(Beginning of DATA PROVIDED)
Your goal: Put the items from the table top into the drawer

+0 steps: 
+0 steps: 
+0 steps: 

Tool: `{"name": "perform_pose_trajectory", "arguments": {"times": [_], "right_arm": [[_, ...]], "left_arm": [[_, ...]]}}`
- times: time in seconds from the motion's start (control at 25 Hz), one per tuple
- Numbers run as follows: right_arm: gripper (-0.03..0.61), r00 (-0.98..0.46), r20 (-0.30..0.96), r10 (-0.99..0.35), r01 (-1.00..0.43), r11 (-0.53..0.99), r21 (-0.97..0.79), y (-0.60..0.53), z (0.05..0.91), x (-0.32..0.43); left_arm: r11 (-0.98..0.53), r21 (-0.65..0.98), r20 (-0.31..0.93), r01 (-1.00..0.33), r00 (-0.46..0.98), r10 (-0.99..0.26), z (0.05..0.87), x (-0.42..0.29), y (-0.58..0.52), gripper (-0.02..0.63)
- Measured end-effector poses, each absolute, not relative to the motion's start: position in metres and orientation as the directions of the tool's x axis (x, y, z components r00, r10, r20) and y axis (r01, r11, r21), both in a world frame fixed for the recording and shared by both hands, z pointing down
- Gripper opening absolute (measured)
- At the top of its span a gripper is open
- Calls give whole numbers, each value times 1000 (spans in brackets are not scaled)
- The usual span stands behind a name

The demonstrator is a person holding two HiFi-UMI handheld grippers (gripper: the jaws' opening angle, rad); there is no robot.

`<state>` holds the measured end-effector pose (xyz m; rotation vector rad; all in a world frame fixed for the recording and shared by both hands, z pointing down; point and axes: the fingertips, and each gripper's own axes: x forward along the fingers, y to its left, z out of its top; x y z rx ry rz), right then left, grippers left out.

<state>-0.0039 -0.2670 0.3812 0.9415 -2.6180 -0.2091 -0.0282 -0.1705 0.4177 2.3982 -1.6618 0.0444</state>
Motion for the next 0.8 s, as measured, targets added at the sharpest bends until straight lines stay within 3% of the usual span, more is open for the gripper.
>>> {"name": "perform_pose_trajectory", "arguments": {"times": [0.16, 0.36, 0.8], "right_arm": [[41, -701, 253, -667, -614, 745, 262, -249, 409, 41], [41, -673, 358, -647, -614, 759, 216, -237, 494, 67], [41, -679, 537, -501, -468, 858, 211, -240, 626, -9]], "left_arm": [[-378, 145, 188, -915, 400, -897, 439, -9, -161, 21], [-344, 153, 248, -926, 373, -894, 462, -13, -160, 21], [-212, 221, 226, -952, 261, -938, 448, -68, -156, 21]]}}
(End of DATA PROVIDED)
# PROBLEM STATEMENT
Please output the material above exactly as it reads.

# ANSWER TO THE PROBLEM
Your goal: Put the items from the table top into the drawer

+0 steps: 
+0 steps: 
+0 steps: 

Tool: `{"name": "perform_pose_trajectory", "arguments": {"times": [_], "right_arm": [[_, ...]], "left_arm": [[_, ...]]}}`
- times: time in seconds from the motion's start (control at 25 Hz), one per tuple
- Numbers run as follows: right_arm: gripper (-0.03..0.61), r00 (-0.98..0.46), r20 (-0.30..0.96), r10 (-0.99..0.35), r01 (-1.00..0.43), r11 (-0.53..0.99), r21 (-0.97..0.79), y (-0.60..0.53), z (0.05..0.91), x (-0.32..0.43); left_arm: r11 (-0.98..0.53), r21 (-0.65..0.98), r20 (-0.31..0.93), r01 (-1.00..0.33), r00 (-0.46..0.98), r10 (-0.99..0.26), z (0.05..0.87), x (-0.42..0.29), y (-0.58..0.52), gripper (-0.02..0.63)
- Measured end-effector poses, each absolute, not relative to the motion's start: position in metres and orientation as the directions of the tool's x axis (x, y, z components r00, r10, r20) and y axis (r01, r11, r21), both in a world frame fixed for the recording and shared by both hands, z pointing down
- Gripper opening absolute (measured)
- At the top of its span a gripper is open
- Calls give whole numbers, each value times 1000 (spans in brackets are not scaled)
- The usual span stands behind a name

The demonstrator is a person holding two HiFi-UMI handheld grippers (gripper: the jaws' opening angle, rad); there is no robot.

`<state>` holds the measured end-effector pose (xyz m; rotation vector rad; all in a world frame fixed for the recording and shared by both hands, z pointing down; point and axes: the fingertips, and each gripper's own axes: x forward along the fingers, y to its left, z out of its top; x y z rx ry rz), right then left, grippers left out.

<state>-0.0039 -0.2670 0.3812 0.9415 -2.6180 -0.2091 -0.0282 -0.1705 0.4177 2.3982 -1.6618 0.0444</state>
Motion for the next 0.8 s, as measured, targets added at the sharpest bends until straight lines stay within 3% of the usual span, more is open for the gripper.
>>> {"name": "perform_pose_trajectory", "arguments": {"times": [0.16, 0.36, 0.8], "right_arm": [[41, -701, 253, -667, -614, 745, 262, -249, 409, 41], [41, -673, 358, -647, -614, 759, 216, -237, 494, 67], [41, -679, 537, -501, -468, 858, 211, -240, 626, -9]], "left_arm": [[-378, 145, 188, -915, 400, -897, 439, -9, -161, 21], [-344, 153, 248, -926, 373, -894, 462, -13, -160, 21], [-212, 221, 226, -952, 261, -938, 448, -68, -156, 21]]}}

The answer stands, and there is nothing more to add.